◆ Extracted information ◆

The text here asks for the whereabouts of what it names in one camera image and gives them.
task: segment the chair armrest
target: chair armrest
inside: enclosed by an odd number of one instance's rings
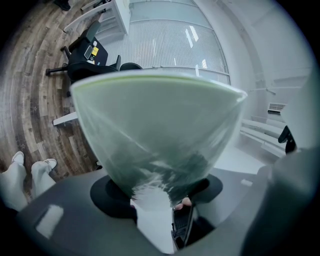
[[[113,67],[113,68],[119,70],[120,66],[121,66],[121,56],[118,55],[118,57],[116,58],[116,62],[114,64],[110,65],[110,67]]]

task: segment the air vent
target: air vent
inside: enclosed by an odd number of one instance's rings
[[[268,114],[280,115],[281,110],[283,110],[286,105],[287,104],[269,103]]]

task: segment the wooden floor
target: wooden floor
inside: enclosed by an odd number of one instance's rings
[[[62,11],[53,1],[37,4],[17,27],[0,56],[0,172],[7,170],[17,151],[25,154],[30,182],[36,161],[54,158],[58,165],[50,174],[58,181],[70,175],[94,170],[91,152],[78,120],[53,126],[52,121],[75,111],[66,97],[66,74],[45,76],[47,68],[68,63],[60,51],[85,30],[91,20],[74,31],[63,28],[82,14],[80,8],[90,0],[70,0],[70,11]]]

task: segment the white pants
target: white pants
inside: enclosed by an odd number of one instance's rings
[[[33,199],[56,184],[49,176],[51,170],[50,165],[42,161],[35,162],[32,165],[31,196]],[[2,200],[8,208],[18,212],[28,205],[24,194],[24,179],[26,175],[26,168],[17,162],[13,162],[7,171],[0,173],[0,194]]]

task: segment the person's leg
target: person's leg
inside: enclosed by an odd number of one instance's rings
[[[32,198],[40,196],[43,192],[51,188],[56,182],[49,176],[49,173],[55,168],[57,161],[55,159],[47,159],[35,162],[31,167],[32,174]]]
[[[21,211],[28,205],[24,194],[24,179],[27,175],[24,167],[24,154],[19,151],[12,158],[8,170],[0,173],[0,193],[6,207]]]

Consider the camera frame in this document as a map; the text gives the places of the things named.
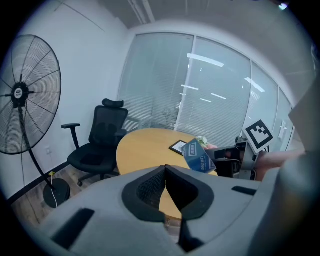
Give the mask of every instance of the office chair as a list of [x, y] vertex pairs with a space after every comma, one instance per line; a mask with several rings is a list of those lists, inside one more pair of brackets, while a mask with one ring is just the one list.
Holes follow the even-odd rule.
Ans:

◆ Aim of the exercise ◆
Could you output all of the entries above exactly? Leave the pictures out.

◆ Output of the exercise ◆
The text here asks for the whereabouts of what it names in one camera image and gives them.
task: segment the chair armrest
target: chair armrest
inside: enclosed by an odd number of one instance's rings
[[[113,67],[113,68],[119,70],[120,66],[121,66],[121,56],[118,55],[118,57],[116,58],[116,62],[114,64],[110,65],[110,67]]]

task: segment the air vent
target: air vent
inside: enclosed by an odd number of one instance's rings
[[[268,114],[280,115],[281,110],[283,110],[286,105],[287,104],[269,103]]]

task: segment the wooden floor
target: wooden floor
inside: enclosed by an odd number of one instance's rings
[[[62,11],[53,1],[37,4],[17,27],[0,56],[0,172],[7,170],[17,151],[25,154],[30,182],[36,161],[54,158],[58,165],[50,174],[58,181],[70,175],[94,170],[91,152],[78,120],[53,126],[52,121],[75,111],[66,97],[66,74],[45,76],[47,68],[68,63],[60,51],[85,30],[91,20],[74,31],[63,28],[82,14],[80,8],[90,0],[70,0],[70,11]]]

task: segment the white pants
target: white pants
inside: enclosed by an odd number of one instance's rings
[[[33,199],[56,184],[49,176],[51,170],[50,165],[42,161],[35,162],[32,165],[31,196]],[[2,200],[8,208],[18,212],[28,205],[24,194],[24,179],[26,175],[26,168],[17,162],[13,162],[7,171],[0,173],[0,194]]]

task: segment the person's leg
target: person's leg
inside: enclosed by an odd number of one instance's rings
[[[32,198],[40,196],[43,192],[51,188],[56,182],[49,176],[49,173],[55,168],[57,161],[55,159],[47,159],[35,162],[31,167],[32,174]]]
[[[21,211],[28,205],[24,194],[24,179],[27,175],[24,167],[24,154],[19,151],[12,158],[8,170],[0,173],[0,193],[6,207]]]

Consider the camera frame in this document as a map; the text gives the places of the things named.
Give the mask of every instance of the office chair as a list of [x, y] vertex pairs with a space after every comma, one instance per line; a mask with several rings is a list of those lists, inside one more pair of brackets, while a mask with one ring is just the one list.
Holes follow the even-odd rule.
Ans:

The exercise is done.